## ACTIVITY
Please state how many lines below include the word "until"; the reply should be the number only.

Start of DATA FOR REVIEW

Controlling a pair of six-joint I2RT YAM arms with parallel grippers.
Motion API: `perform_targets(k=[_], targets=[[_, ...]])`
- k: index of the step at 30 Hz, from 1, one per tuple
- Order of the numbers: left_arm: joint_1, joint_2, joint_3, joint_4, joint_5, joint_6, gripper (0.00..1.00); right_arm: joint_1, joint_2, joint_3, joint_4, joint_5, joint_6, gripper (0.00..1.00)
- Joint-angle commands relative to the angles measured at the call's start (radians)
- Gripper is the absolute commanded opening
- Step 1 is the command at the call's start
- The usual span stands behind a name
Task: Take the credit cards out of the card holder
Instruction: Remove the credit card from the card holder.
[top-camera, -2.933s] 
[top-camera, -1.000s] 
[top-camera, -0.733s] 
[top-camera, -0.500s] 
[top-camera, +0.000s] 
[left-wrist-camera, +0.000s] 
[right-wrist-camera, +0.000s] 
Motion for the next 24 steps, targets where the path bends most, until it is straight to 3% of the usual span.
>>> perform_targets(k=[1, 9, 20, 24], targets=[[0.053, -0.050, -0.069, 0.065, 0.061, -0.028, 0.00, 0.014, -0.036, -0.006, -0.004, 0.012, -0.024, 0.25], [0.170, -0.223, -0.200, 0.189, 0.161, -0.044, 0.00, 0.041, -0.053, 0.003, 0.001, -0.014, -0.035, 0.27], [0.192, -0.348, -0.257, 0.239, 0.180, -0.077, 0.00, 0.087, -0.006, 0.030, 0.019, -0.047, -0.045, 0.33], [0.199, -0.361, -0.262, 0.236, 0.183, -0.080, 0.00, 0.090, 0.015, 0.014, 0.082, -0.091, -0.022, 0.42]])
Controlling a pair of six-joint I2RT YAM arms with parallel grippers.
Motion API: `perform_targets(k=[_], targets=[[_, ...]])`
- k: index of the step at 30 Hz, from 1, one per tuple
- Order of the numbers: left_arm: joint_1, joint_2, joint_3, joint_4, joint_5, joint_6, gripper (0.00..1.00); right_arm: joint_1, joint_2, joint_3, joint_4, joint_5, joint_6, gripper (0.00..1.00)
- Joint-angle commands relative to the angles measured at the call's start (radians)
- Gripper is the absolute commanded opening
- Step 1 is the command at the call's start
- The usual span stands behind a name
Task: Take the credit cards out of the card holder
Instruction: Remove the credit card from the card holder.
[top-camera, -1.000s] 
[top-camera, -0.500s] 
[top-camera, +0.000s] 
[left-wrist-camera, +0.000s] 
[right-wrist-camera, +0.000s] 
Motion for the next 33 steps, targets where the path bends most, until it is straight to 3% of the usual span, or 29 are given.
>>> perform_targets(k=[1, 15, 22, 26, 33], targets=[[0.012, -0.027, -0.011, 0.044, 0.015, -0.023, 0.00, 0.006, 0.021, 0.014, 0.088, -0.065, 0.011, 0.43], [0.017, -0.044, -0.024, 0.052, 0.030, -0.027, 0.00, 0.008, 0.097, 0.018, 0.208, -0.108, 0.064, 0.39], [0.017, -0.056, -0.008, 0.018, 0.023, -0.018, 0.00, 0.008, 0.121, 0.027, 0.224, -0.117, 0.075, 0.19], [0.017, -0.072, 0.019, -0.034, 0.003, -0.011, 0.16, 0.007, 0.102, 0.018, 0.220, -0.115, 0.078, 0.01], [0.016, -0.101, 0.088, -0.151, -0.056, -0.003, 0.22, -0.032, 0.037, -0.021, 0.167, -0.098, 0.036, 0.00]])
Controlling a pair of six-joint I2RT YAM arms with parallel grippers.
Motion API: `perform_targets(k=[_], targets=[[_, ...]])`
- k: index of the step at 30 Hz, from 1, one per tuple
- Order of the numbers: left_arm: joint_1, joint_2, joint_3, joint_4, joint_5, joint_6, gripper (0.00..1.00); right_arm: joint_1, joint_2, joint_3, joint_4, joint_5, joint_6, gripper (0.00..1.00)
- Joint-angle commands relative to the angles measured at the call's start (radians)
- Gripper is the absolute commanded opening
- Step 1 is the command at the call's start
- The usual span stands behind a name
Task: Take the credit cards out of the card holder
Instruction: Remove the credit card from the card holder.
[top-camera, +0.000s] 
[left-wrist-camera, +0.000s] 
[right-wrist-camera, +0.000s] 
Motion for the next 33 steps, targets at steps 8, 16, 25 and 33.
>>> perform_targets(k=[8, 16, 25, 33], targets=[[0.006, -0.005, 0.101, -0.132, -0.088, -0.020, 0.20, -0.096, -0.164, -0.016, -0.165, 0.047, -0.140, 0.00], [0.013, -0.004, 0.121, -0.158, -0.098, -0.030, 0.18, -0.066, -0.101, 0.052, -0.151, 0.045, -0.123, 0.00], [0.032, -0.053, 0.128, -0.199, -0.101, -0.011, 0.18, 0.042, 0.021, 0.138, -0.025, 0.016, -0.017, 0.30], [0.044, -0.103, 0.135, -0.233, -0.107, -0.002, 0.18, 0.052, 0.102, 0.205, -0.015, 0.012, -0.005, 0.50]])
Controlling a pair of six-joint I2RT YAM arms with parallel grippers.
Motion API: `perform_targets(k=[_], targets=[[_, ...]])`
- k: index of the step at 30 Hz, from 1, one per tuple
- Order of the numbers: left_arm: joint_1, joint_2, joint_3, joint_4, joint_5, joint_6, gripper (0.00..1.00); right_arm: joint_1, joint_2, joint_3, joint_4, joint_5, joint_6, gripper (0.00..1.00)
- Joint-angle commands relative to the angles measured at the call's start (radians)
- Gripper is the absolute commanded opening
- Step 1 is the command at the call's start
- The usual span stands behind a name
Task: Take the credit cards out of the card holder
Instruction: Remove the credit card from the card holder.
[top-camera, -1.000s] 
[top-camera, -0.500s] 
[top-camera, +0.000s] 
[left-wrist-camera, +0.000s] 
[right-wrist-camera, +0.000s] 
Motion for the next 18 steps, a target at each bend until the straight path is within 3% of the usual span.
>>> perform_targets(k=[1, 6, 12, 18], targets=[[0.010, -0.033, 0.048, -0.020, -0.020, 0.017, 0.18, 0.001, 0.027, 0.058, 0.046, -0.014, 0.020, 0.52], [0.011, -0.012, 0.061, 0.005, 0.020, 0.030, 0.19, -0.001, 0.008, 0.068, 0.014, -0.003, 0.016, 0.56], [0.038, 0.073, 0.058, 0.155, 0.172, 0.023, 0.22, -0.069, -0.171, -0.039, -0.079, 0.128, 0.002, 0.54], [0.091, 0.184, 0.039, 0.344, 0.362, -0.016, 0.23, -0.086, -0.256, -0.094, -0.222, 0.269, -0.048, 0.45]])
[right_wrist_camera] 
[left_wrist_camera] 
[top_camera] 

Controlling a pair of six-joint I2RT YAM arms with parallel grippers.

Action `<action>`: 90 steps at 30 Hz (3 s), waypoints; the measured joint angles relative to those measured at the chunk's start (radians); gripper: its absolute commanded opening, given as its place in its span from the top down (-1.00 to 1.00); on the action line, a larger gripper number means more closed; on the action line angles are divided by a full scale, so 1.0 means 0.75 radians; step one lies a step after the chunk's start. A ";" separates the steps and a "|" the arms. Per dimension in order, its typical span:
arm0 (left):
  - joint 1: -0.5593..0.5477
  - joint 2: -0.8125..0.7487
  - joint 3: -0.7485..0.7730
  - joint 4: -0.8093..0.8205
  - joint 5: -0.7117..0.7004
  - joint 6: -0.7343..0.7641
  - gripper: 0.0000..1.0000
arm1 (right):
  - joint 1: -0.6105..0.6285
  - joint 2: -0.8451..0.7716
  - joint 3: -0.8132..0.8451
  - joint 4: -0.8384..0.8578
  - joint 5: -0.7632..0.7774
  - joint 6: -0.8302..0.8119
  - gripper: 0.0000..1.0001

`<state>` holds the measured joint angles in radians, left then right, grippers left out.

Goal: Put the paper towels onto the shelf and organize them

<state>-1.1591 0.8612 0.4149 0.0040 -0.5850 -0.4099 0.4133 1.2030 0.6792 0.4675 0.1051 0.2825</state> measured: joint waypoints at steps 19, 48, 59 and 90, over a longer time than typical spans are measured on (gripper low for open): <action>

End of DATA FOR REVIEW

## WRITTEN RESPONSE
3